Repeat nothing but the lines below running from the one containing "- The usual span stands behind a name" to the one containing "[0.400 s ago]". Keep both end lines.

□ □ □ □ □

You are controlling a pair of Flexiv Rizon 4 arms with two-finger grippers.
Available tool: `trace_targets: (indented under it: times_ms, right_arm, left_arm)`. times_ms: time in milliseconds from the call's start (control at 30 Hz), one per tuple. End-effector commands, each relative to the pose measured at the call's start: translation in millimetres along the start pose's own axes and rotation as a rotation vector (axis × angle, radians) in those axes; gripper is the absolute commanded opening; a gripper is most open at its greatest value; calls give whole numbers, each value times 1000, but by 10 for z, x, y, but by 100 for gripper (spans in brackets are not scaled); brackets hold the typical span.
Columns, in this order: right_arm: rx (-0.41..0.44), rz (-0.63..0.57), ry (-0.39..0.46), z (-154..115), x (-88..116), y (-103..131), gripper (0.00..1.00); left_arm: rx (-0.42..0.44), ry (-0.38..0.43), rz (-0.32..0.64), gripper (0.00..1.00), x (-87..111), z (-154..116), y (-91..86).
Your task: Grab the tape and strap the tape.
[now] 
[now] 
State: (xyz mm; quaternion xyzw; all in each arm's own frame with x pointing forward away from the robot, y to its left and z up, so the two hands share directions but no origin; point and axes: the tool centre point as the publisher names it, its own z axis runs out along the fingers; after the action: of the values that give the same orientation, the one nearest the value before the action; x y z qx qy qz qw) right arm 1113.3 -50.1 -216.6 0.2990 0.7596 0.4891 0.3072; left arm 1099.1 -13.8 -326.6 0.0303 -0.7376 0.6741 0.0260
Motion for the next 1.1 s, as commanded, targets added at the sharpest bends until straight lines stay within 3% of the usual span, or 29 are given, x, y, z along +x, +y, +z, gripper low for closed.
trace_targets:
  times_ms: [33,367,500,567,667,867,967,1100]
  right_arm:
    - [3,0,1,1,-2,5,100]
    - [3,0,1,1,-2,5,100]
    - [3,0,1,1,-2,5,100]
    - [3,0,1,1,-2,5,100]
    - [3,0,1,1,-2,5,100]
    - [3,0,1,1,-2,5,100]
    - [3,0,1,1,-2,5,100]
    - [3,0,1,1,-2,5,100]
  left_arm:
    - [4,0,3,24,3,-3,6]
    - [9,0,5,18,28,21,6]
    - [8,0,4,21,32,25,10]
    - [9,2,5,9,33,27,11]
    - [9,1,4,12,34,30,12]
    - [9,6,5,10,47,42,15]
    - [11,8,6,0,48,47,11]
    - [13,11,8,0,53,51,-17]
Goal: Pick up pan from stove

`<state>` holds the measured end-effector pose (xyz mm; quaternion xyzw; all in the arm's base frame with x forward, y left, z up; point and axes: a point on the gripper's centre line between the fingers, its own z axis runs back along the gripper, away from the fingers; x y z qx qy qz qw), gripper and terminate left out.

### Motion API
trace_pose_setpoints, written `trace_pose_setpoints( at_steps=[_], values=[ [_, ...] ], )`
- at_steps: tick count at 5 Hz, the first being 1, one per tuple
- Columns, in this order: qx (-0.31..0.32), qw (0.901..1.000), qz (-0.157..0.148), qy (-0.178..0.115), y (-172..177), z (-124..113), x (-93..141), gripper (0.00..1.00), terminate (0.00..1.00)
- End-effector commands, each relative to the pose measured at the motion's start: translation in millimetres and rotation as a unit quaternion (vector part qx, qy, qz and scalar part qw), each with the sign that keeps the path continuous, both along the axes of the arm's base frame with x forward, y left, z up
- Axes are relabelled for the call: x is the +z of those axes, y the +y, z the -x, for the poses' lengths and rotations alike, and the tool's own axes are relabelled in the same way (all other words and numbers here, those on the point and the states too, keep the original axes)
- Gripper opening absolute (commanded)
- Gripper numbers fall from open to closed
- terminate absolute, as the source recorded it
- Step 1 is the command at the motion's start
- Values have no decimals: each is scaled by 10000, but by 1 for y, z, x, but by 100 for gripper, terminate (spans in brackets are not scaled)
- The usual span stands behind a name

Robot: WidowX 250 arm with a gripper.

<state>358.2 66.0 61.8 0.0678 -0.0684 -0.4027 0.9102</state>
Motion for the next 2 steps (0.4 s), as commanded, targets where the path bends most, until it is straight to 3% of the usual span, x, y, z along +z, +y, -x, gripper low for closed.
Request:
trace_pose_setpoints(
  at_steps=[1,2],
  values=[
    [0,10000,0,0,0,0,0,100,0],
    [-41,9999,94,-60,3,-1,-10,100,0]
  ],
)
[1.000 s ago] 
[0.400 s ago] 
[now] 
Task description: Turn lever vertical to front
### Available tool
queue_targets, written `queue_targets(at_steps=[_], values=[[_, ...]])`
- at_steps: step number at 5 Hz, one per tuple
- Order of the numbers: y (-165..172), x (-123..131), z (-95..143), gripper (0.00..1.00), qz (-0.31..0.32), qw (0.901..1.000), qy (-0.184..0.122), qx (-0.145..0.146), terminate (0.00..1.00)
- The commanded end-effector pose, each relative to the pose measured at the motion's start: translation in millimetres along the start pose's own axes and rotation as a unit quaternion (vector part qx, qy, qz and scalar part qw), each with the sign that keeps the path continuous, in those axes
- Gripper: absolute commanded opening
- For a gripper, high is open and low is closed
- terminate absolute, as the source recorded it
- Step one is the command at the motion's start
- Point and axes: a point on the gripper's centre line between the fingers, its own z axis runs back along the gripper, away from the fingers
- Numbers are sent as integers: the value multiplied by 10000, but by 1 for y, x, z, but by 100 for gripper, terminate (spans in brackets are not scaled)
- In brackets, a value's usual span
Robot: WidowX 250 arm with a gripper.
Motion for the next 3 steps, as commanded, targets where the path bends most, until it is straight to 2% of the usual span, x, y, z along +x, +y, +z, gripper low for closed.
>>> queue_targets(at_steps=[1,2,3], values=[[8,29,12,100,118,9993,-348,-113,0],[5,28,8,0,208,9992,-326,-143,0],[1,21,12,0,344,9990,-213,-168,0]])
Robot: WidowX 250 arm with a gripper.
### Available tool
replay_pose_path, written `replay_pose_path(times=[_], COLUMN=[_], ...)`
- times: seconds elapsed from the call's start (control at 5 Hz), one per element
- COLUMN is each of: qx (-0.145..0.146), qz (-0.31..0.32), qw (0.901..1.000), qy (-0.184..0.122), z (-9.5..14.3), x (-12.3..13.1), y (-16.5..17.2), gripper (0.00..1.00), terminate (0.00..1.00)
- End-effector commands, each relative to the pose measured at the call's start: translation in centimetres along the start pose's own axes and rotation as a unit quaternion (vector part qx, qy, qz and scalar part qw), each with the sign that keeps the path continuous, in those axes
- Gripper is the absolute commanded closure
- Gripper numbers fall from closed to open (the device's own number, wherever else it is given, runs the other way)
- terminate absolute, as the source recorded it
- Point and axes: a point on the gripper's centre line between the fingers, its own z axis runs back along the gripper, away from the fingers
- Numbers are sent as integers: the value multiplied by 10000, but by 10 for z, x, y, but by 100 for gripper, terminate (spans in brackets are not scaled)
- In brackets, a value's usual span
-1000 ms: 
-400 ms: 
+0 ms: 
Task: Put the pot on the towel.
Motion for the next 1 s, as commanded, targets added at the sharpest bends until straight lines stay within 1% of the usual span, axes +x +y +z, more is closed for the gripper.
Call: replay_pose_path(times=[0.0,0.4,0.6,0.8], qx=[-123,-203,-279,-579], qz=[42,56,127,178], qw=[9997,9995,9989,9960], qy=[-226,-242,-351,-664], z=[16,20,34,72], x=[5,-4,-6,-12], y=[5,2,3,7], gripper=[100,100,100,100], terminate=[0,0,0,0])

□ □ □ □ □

• SOLVED PROBLEM
- The usual span stands behind a name

Robot: WidowX 250 arm with a gripper.

<state>358.2 66.0 61.8 0.0678 -0.0684 -0.4027 0.9102</state>
Motion for the next 2 steps (0.4 s), as commanded, targets where the path bends most, until it is straight to 3% of the usual span, x, y, z along +z, +y, -x, gripper low for closed.
Request:
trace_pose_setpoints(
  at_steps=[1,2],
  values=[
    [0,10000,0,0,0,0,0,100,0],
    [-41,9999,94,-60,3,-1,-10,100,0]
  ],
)
[1.000 s ago] 
[0.400 s ago] 

The output above is complete.